REQUIRED WORK: Give the listing again, word for word.

BEGIN AVAILABLE DATA

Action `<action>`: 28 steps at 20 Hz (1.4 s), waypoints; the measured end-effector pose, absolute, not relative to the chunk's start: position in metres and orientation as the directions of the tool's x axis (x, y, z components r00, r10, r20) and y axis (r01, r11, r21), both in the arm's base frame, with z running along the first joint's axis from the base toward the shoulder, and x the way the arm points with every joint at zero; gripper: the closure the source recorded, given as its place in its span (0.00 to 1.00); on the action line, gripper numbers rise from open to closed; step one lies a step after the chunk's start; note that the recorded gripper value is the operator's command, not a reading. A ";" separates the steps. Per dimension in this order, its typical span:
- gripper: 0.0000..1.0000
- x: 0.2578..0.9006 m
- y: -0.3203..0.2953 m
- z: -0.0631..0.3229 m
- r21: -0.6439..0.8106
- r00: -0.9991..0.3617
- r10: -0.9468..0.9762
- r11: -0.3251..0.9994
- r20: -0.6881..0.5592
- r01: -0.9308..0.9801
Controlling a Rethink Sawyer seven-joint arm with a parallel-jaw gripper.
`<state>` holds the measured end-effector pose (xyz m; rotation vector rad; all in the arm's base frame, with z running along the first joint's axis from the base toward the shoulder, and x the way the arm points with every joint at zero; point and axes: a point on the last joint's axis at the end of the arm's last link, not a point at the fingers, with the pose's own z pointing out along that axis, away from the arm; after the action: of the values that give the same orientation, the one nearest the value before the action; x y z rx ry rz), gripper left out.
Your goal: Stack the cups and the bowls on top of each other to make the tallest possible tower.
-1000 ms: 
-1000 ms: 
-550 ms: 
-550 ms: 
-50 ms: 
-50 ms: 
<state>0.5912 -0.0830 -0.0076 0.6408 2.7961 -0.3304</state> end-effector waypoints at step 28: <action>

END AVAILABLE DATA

ANSWER SECTION:
Action `<action>`: 28 steps at 20 Hz (1.4 s), waypoints; the measured end-effector pose, absolute, not relative to the chunk's start: position in metres and orientation as the directions of the tool's x axis (x, y, z components r00, r10, r20) and y axis (r01, r11, r21), both in the arm's base frame, with z running along the first joint's axis from the base toward the shoulder, and x the way the arm points with every joint at zero; gripper: the closure the source recorded, given as its place in its span (0.00 to 1.00); on the action line, gripper numbers rise from open to closed; step one lies a step after the chunk's start; note that the recorded gripper value is the operator's command, not a reading. A ";" separates the steps. Per dimension in this order, its typical span:
- gripper: 0.0000..1.0000
- x: 0.2578..0.9006 m
- y: -0.3203..0.2953 m
- z: -0.0631..0.3229 m
- r21: -0.6439..0.8106
- r00: -0.9991..0.3617
- r10: -0.9468..0.9762
- r11: -0.3251..0.9994
- r20: -0.6881..0.5592
- r01: -0.9308..0.9801
Controlling a Rethink Sawyer seven-joint arm with a parallel-jaw gripper.
`<state>` holds the measured end-effector pose (xyz m; rotation vector rad; all in the arm's base frame, with z running along the first joint's axis from the base toward the shoulder, and x the way the arm points with every joint at zero; point and axes: a point on the last joint's axis at the end of the arm's last link, not a point at the fingers, with the pose's own z pointing out along that axis, away from the arm; after the action: of the values that give the same orientation, the one nearest the value before the action; x y z rx ry rz), gripper left out.
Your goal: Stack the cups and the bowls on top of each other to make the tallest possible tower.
-1000 ms: 
-1000 ms: 
-550 ms: 
-550 ms: 
-50 ms: 
-50 ms: 
<state>0.5912 -0.0830 -0.0076 0.6408 2.7961 -0.3304</state> end-effector waypoints at step 28: <action>

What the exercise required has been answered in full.